I looked at your pics a few times making sure it wasn't the stolen horse.


----------



## Plowgal (Sep 26, 2011)

Ditto, to what Debi said, the thieves will do everything to gelding them, coloring and cutting their manes and tails. The stolen horse usually does not even look like your horse. You have to look so closely for specific markings. That is why the microchip and freeze-brand is a great identifying marker. Along with a lot of pictures of you with all sides of your your and a friend as a witness that it is your horse. So many things are little details and important details. 

I had Debi come do a seminar not just for me , personally , but for my horse friends and community to education folks in our area. The southeast and northeast seems to get hit the most, respectively. 
But, it is every where, including internationally. So we have been around since Debi's husband , Harold's horse Idaho was stolen in 1997 from NC. 
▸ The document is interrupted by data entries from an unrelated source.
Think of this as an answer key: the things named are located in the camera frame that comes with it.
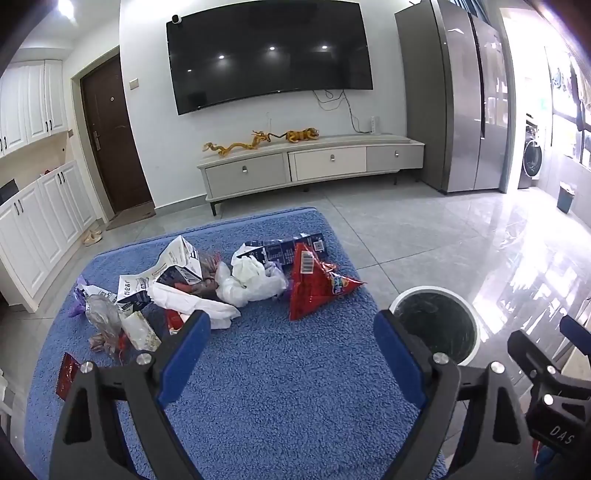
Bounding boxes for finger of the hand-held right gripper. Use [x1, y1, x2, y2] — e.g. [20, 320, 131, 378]
[507, 329, 563, 385]
[560, 316, 591, 356]

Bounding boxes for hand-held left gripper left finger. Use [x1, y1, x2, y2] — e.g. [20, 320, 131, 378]
[48, 310, 212, 480]

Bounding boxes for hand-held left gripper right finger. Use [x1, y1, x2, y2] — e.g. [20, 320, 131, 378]
[373, 310, 536, 480]

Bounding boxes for grey trash bin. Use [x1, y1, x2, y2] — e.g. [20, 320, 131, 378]
[389, 285, 484, 367]

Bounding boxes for cream speckled packet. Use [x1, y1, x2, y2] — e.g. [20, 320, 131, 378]
[121, 310, 162, 352]

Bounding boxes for white tissue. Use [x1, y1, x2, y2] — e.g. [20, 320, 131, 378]
[150, 281, 242, 329]

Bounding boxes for brown snack wrapper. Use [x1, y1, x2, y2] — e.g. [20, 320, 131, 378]
[201, 251, 222, 296]

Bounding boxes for clear plastic wrapper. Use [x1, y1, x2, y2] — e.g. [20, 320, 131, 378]
[85, 293, 123, 354]

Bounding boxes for white printed carton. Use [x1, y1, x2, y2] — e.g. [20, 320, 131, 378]
[154, 235, 204, 284]

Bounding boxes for red snack bag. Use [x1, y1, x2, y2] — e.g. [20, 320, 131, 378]
[288, 242, 368, 321]

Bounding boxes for small red foil wrapper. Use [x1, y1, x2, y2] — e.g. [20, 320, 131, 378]
[55, 353, 81, 401]

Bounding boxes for purple wrapper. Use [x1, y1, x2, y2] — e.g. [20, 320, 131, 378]
[68, 274, 93, 317]

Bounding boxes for dark blue carton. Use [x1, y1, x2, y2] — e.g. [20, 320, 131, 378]
[244, 233, 328, 266]

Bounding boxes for blue fleece blanket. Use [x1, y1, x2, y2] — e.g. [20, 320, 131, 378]
[25, 207, 446, 480]

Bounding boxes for teal waste bin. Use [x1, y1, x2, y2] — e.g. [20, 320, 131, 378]
[556, 182, 577, 214]

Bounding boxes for brown door mat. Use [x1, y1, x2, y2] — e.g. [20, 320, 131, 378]
[105, 207, 157, 232]

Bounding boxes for grey washing machine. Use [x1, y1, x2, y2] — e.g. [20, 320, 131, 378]
[518, 114, 546, 190]

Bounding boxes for white base cabinets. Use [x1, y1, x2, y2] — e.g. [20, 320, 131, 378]
[0, 159, 99, 315]

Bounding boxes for grey television cabinet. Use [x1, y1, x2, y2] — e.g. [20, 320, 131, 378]
[196, 133, 426, 217]

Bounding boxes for golden dragon ornament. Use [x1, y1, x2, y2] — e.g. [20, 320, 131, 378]
[203, 130, 278, 157]

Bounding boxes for dark brown door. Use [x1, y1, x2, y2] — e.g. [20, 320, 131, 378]
[79, 58, 155, 215]

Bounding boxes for silver double-door fridge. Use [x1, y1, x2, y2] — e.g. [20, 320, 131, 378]
[394, 0, 515, 195]

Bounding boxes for row of hanging clothes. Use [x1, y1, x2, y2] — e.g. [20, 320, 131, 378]
[549, 60, 591, 130]

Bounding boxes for black television cable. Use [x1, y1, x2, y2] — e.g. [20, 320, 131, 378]
[314, 90, 371, 134]

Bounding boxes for white wall cabinets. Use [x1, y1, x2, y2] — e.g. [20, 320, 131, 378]
[0, 58, 70, 160]

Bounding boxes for black wall television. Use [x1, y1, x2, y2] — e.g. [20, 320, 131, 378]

We are the Amber Alert for the horse world. We hit emails , Facebook, forums, blogs, twitter and fliers are made for auction houses and feed stores, etc.

Thanks.


----------



## LetAGrlShowU (Mar 25, 2009)

Thats awesome that there are organizations for this type of thing. 
As far as the horse not being hers because hes gelded..i did what i could and it was left up to her. Personally, i would have gone to see the horse. Thats just me. Im also the persno whose car was stolen and found it myself before the police did.


----------



## Plowgal (Sep 26, 2011)

You did the right thing. You tried. That is what matters. Kudos to you!


----------



## Skipsfirstspike (Mar 22, 2010)

I don't think anyone is denying the fact that a theif Can geld a stolen stallion... but like SR said, it wouldnt be worth it for a horse only being passed off around the $500 or even $1000 mark.
The theif would want to pass it on as quick as possible, not nurse a horse who just had an operation.
I think it prob went for meat.. quick money, no evidence left behind.
OP, if it were my horse, I would appreciate anyone trying to help. Your heart was certainly in the right place, and I am glad they thanked you.


----------



## natisha (Jan 11, 2011)

LetAGrlShowU said:


> Thats awesome that there are organizations for this type of thing.
> As far as the horse not being hers because hes gelded..i did what i could and it was left up to her. Personally, i would have gone to see the horse. Thats just me. Im also the persno whose car was stolen and found it myself before the police did.


I would have gone to see it too, especially as the front pasterns look very similar in a wonky way.
Some people wouldn't bother with a vet to geld a horse they had stolen, they'd do it themselves~_shudder_


----------



## Plowgal (Sep 26, 2011)

That is true. They are not going to pay a vet bill more than a quick coggins for a sale at an auction. Bad as it sounds, the money is usually what they are after and gelding and wound care is too expensive. That is a ugly possibility. I do hope you find your horse. I hope we can help you get an alert out.


----------



## mls (Nov 28, 2006)

LetAGrlShowU said:


> Thats awesome that there are organizations for this type of thing.
> As far as the horse not being hers because hes gelded..i did what i could and it was left up to her. Personally, i would have gone to see the horse. Thats just me. Im also the persno whose car was stolen and found it myself before the police did.


And who knows if the thief actually looked? Some stallions are 'small' and have a gelding attitude.

*shrugs*

If it were my horse, I would or have someone I know follow up on all leads. You just never know these days!


----------



## kitten_Val (Apr 25, 2007)

LetAGrlShowU said:


> The owner called me back. not the same horse. Speed- she did say "her boy is a stud, this horse is not". Also, she changed her whole tune and genuinely thanked me for trying to be considerate. I wished her luck..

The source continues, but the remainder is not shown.